§ **WORK TO COMPLETE**
Note how many lines in the entries contain the string "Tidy", then give that number and nothing else.

§ **DATA FOR PROCESSING**
________________

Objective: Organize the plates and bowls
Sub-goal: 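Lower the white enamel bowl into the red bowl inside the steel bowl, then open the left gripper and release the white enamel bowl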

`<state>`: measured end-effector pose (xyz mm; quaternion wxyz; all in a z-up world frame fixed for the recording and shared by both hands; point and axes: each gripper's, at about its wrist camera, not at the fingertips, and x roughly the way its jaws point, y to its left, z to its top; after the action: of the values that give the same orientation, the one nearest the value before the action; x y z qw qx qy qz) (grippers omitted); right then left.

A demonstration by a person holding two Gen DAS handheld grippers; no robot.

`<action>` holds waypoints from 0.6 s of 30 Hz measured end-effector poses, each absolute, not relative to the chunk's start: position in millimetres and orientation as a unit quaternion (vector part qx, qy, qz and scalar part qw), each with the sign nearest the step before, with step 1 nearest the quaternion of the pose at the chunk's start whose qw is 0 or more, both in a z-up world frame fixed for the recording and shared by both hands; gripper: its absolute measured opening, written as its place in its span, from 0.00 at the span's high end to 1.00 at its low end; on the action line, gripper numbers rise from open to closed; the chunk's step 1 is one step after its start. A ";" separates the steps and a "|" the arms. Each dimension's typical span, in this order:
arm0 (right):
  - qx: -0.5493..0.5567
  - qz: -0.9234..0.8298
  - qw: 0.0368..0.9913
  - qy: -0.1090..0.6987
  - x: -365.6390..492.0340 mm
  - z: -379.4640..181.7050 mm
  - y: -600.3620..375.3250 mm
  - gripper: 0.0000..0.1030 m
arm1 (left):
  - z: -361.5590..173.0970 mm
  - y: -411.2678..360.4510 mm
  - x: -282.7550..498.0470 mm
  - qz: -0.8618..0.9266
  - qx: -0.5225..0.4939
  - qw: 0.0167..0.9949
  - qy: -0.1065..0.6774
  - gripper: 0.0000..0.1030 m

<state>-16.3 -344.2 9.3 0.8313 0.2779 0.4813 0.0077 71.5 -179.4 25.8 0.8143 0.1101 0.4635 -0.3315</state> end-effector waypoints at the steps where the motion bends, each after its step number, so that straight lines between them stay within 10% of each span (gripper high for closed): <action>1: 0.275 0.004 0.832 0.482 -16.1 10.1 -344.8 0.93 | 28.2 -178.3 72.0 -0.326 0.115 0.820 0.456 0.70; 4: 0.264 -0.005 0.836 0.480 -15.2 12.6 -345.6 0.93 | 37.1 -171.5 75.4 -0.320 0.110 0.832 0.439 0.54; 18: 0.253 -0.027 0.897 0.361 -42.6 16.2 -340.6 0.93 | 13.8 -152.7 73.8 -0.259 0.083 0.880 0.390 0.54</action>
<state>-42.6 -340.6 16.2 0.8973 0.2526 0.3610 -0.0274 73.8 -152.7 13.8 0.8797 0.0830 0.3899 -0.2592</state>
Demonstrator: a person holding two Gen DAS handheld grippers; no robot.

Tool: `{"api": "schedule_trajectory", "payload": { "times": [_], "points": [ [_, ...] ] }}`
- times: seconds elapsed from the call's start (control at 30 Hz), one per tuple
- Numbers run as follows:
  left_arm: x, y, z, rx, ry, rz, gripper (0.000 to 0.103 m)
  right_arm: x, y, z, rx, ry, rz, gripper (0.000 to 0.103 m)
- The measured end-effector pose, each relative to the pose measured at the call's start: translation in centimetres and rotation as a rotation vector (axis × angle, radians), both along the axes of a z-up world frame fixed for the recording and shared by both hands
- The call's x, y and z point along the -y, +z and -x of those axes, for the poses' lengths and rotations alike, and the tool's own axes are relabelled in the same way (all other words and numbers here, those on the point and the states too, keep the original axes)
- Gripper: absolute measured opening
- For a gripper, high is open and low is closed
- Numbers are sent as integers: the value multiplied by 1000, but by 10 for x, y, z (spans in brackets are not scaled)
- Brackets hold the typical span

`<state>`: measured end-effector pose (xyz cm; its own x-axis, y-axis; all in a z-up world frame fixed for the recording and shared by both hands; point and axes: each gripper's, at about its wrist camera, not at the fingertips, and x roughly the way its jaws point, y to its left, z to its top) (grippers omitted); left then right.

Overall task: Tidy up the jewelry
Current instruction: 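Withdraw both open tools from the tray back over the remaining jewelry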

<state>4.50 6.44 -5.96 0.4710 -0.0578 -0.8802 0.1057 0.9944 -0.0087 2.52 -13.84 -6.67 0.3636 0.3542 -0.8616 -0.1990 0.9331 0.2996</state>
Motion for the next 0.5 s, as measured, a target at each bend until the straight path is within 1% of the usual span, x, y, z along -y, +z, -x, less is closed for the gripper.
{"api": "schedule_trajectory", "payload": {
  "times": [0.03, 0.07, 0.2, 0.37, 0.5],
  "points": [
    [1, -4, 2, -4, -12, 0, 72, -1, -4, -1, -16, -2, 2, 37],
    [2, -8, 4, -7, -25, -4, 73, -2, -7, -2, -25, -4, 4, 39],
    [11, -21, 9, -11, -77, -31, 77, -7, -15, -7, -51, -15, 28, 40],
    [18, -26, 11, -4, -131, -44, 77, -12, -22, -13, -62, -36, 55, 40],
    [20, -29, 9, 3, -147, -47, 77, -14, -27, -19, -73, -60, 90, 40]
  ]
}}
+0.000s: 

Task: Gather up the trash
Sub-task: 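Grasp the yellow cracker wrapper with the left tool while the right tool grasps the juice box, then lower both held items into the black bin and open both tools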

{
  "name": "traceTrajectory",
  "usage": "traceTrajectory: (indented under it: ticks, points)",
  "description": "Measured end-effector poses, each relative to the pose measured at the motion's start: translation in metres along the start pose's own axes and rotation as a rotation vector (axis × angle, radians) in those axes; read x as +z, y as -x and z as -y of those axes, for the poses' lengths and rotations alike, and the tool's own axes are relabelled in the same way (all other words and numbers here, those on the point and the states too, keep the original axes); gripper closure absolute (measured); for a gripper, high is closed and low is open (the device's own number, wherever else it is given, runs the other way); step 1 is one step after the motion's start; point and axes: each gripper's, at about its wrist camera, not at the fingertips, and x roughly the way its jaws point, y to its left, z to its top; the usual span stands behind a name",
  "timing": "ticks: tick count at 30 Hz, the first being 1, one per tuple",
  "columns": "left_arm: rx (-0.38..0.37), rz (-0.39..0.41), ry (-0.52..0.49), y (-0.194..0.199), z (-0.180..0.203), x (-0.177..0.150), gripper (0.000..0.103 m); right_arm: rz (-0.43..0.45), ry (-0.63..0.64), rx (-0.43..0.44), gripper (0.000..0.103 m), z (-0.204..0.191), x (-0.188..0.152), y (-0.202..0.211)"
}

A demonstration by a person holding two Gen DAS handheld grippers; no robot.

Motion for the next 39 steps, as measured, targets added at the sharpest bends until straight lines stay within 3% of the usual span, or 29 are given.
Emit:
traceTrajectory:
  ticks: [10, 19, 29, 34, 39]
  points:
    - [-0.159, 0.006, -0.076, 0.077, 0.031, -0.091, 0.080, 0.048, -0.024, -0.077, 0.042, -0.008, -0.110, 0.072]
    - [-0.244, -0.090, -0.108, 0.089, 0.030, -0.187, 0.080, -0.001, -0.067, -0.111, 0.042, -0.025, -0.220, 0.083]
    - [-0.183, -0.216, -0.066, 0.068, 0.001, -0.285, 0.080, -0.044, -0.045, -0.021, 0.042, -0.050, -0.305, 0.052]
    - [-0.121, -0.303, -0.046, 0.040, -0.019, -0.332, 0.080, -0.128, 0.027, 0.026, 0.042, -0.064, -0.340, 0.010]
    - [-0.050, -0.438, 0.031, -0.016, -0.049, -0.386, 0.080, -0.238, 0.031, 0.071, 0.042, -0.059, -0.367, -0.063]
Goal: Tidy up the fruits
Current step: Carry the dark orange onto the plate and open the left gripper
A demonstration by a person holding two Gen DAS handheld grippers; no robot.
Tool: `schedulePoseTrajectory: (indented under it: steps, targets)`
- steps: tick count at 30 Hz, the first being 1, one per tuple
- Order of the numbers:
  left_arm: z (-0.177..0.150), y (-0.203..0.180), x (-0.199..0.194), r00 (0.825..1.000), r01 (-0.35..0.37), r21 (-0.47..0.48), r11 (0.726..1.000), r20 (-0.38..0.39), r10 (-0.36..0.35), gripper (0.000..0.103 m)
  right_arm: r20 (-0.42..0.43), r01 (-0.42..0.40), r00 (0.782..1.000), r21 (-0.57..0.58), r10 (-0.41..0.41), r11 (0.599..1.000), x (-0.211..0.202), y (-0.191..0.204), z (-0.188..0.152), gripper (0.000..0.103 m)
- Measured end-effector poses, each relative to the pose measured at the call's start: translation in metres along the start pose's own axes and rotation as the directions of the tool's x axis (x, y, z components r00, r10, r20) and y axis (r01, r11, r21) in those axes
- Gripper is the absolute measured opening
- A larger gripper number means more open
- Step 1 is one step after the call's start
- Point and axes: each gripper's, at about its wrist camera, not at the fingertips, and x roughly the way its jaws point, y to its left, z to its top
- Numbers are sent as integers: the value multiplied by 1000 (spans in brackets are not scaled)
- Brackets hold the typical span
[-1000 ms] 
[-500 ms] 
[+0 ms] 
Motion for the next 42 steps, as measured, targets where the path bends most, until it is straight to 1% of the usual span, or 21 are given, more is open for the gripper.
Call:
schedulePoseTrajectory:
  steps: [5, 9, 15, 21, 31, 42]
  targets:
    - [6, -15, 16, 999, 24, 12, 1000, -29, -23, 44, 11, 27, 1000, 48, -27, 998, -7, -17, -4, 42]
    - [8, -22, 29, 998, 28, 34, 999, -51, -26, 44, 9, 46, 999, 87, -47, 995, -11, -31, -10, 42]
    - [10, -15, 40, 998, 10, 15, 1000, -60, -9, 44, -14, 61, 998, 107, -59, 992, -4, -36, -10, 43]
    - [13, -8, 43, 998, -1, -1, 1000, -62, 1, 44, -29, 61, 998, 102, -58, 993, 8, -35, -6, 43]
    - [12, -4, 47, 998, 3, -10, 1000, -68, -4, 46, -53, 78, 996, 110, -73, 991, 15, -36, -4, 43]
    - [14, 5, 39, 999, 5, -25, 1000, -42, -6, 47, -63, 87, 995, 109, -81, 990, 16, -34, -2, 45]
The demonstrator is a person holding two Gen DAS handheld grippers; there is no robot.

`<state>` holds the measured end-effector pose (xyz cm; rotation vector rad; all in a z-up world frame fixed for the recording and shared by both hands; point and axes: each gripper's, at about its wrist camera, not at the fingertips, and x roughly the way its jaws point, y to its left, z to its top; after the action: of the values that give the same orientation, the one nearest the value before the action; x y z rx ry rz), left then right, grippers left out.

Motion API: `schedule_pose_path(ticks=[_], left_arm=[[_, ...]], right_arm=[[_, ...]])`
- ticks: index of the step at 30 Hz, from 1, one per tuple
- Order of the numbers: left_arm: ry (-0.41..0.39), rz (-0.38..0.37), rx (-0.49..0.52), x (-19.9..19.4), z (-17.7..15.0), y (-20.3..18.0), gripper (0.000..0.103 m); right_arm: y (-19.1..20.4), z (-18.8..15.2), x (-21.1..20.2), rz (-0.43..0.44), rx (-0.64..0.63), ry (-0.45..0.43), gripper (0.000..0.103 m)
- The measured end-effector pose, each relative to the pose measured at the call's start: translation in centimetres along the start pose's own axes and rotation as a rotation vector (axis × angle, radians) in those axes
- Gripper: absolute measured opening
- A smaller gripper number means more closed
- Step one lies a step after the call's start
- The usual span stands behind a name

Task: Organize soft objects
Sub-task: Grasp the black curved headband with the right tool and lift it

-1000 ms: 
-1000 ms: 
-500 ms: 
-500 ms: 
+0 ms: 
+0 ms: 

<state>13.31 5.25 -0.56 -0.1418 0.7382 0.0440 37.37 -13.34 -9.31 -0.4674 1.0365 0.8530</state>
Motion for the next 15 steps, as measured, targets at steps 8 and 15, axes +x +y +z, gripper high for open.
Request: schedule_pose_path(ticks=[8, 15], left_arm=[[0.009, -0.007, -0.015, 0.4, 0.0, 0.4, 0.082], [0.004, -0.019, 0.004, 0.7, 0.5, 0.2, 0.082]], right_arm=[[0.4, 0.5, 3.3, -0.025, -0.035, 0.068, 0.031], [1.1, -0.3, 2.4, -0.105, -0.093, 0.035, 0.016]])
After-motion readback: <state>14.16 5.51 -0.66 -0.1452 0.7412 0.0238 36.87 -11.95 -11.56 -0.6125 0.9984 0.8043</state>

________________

§ **EXERCISE RESPONSE**
2